Where the string "camera" occurs in a line of the entries below, copy that line.

=== Begin Enclosure ===

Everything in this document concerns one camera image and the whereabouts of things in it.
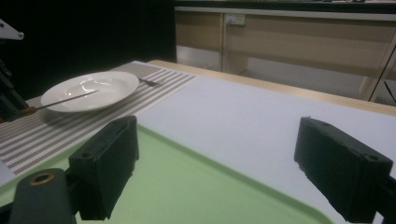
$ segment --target fork
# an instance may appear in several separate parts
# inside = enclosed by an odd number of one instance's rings
[[[161,79],[161,80],[159,80],[159,81],[145,80],[145,79],[140,78],[140,77],[138,77],[138,79],[139,79],[139,81],[142,81],[142,82],[146,83],[146,85],[148,85],[150,87],[155,87],[155,86],[158,86],[158,85],[162,84],[166,80],[166,77]]]

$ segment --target black wall
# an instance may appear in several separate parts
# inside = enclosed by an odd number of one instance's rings
[[[9,0],[0,18],[25,34],[0,45],[26,100],[71,77],[134,60],[176,61],[173,0]]]

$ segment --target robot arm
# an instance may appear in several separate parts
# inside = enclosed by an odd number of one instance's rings
[[[22,40],[23,36],[23,33],[19,33],[0,19],[0,44],[5,43],[6,39]],[[22,110],[29,108],[14,90],[9,80],[11,76],[11,72],[0,59],[0,123],[22,117]]]

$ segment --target white table surface
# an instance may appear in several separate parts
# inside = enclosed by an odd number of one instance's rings
[[[396,117],[198,76],[138,123],[346,223],[293,159],[301,117],[329,122],[396,161]],[[391,175],[396,176],[395,168]]]

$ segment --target table
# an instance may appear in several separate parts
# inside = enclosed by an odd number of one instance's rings
[[[393,107],[180,64],[146,65],[194,78],[137,113],[140,126],[314,206],[335,223],[345,221],[292,158],[300,117],[329,122],[396,159]]]

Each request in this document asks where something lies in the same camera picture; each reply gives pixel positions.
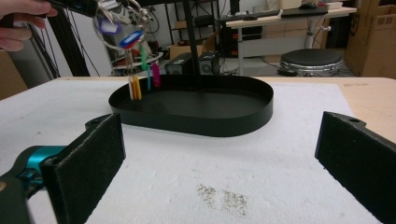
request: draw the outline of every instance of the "stain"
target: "stain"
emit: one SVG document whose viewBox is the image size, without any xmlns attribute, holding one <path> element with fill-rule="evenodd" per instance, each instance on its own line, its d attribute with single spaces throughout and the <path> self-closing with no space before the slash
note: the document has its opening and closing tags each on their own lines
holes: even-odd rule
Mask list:
<svg viewBox="0 0 396 224">
<path fill-rule="evenodd" d="M 199 170 L 192 170 L 193 172 L 198 172 L 198 173 L 203 173 L 202 171 Z"/>
<path fill-rule="evenodd" d="M 228 190 L 216 190 L 205 185 L 197 186 L 198 196 L 212 209 L 224 211 L 233 216 L 245 217 L 248 214 L 248 197 Z"/>
<path fill-rule="evenodd" d="M 224 190 L 222 208 L 234 215 L 244 217 L 248 210 L 247 198 L 242 194 Z"/>
<path fill-rule="evenodd" d="M 360 86 L 368 86 L 368 83 L 350 83 L 350 84 L 344 84 L 345 87 L 360 87 Z"/>
<path fill-rule="evenodd" d="M 216 190 L 204 185 L 199 185 L 197 187 L 198 196 L 206 203 L 210 208 L 216 209 Z"/>
</svg>

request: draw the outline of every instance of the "black foam pad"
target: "black foam pad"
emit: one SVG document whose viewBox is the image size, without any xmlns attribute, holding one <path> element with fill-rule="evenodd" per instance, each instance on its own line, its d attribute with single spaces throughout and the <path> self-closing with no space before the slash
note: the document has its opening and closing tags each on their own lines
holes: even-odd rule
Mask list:
<svg viewBox="0 0 396 224">
<path fill-rule="evenodd" d="M 125 158 L 119 115 L 94 119 L 87 127 L 40 164 L 58 223 L 85 223 Z"/>
<path fill-rule="evenodd" d="M 396 223 L 396 144 L 358 119 L 325 112 L 315 157 L 379 221 Z"/>
</svg>

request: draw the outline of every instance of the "chair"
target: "chair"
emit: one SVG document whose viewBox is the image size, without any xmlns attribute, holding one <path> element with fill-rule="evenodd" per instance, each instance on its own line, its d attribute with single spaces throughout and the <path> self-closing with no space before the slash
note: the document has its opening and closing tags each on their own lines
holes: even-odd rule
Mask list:
<svg viewBox="0 0 396 224">
<path fill-rule="evenodd" d="M 280 58 L 280 66 L 303 77 L 337 69 L 342 63 L 343 55 L 331 49 L 298 49 Z"/>
</svg>

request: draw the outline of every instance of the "yellow marker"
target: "yellow marker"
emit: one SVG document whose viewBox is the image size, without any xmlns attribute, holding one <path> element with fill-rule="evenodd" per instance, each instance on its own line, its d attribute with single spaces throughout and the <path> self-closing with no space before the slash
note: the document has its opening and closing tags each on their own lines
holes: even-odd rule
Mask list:
<svg viewBox="0 0 396 224">
<path fill-rule="evenodd" d="M 142 91 L 140 90 L 140 83 L 139 83 L 138 76 L 134 76 L 134 82 L 136 83 L 137 99 L 141 100 L 142 99 Z"/>
</svg>

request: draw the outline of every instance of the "white foam surface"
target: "white foam surface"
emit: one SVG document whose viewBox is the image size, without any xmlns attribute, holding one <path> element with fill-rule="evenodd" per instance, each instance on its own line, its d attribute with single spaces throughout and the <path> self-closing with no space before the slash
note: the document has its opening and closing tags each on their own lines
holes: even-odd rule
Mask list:
<svg viewBox="0 0 396 224">
<path fill-rule="evenodd" d="M 57 80 L 0 101 L 0 174 L 30 146 L 68 145 L 124 84 Z M 88 223 L 377 223 L 314 157 L 323 111 L 353 116 L 339 88 L 270 85 L 274 115 L 253 133 L 123 125 L 127 158 Z M 29 204 L 36 223 L 55 222 L 46 191 Z"/>
</svg>

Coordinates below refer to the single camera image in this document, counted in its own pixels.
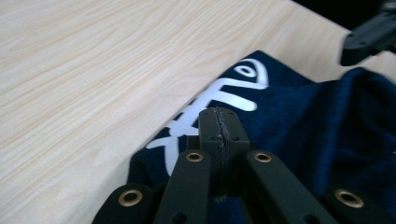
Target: metal ring
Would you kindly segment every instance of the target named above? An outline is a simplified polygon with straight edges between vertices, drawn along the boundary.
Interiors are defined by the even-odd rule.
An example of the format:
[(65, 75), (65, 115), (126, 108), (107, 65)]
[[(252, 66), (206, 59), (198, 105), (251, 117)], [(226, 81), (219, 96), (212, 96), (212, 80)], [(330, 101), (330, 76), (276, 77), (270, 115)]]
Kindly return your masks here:
[(349, 190), (337, 189), (334, 196), (338, 201), (349, 207), (361, 208), (364, 206), (363, 199)]
[[(128, 194), (134, 194), (135, 198), (133, 198), (132, 200), (127, 200), (125, 199), (125, 197)], [(124, 206), (124, 207), (130, 207), (130, 206), (134, 206), (138, 203), (140, 203), (140, 201), (142, 201), (143, 199), (143, 193), (140, 190), (137, 189), (128, 189), (125, 190), (119, 197), (119, 203)]]
[(263, 152), (258, 152), (256, 154), (254, 154), (254, 159), (256, 159), (256, 161), (260, 161), (260, 162), (270, 162), (272, 160), (272, 157), (268, 154), (263, 153)]
[(188, 161), (197, 162), (204, 159), (204, 156), (201, 153), (192, 152), (187, 154), (186, 159)]

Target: screw hole
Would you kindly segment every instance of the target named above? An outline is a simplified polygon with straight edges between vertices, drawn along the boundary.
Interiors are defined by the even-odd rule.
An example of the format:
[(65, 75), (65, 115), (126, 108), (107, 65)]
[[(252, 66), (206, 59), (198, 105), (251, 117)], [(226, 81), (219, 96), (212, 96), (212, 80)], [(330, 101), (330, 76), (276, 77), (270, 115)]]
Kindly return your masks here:
[(188, 161), (197, 162), (197, 161), (201, 161), (204, 158), (204, 156), (201, 153), (192, 152), (187, 154), (186, 158)]
[(124, 207), (130, 207), (137, 205), (142, 201), (143, 194), (140, 190), (137, 189), (128, 189), (125, 190), (119, 197), (119, 204)]
[(182, 224), (187, 222), (187, 216), (183, 213), (176, 213), (172, 215), (172, 222), (175, 224)]
[(363, 200), (358, 195), (348, 190), (338, 189), (335, 191), (334, 196), (339, 202), (349, 207), (361, 208), (364, 206)]
[(305, 216), (304, 220), (305, 220), (305, 222), (307, 224), (320, 224), (319, 219), (317, 217), (315, 217), (315, 216), (312, 216), (312, 215)]
[(260, 161), (260, 162), (269, 162), (272, 159), (270, 155), (267, 155), (262, 152), (256, 153), (256, 155), (254, 155), (254, 158), (256, 159), (256, 161)]

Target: light wood surface
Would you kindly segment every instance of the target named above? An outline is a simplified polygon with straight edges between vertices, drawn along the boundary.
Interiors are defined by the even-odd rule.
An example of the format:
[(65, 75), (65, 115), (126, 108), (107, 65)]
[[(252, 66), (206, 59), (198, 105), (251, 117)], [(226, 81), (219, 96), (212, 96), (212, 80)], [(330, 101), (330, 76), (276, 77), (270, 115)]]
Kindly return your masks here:
[[(290, 1), (1, 1), (0, 223), (91, 223), (131, 155), (256, 49), (339, 78), (347, 30)], [(396, 80), (396, 58), (362, 66)]]

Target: wooden table
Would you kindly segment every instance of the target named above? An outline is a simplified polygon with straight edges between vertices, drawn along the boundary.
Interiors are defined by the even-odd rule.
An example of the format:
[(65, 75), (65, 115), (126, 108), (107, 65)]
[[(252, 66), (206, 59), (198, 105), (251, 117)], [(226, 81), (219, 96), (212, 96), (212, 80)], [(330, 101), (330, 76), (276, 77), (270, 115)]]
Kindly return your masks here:
[[(290, 1), (2, 1), (0, 223), (91, 223), (131, 155), (261, 49), (339, 78), (347, 30)], [(362, 66), (396, 80), (396, 58)]]

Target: wood grain
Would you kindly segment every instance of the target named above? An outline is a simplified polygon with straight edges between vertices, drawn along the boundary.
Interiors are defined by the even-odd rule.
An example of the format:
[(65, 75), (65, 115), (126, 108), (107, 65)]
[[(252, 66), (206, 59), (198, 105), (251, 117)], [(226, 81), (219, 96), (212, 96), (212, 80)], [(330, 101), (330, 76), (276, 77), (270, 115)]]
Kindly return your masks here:
[[(290, 1), (0, 2), (0, 223), (91, 223), (131, 155), (261, 49), (339, 78), (343, 28)], [(390, 53), (366, 66), (396, 80)]]

=== End Enclosure ===

Reply:
Everything in this document concerns one camera image and the whereabouts of things in it.
Each request in this document asks where something lies in the same camera picture; each reply gives pixel positions.
Coordinates below refer to the single camera image in this document, counted in its own pixels.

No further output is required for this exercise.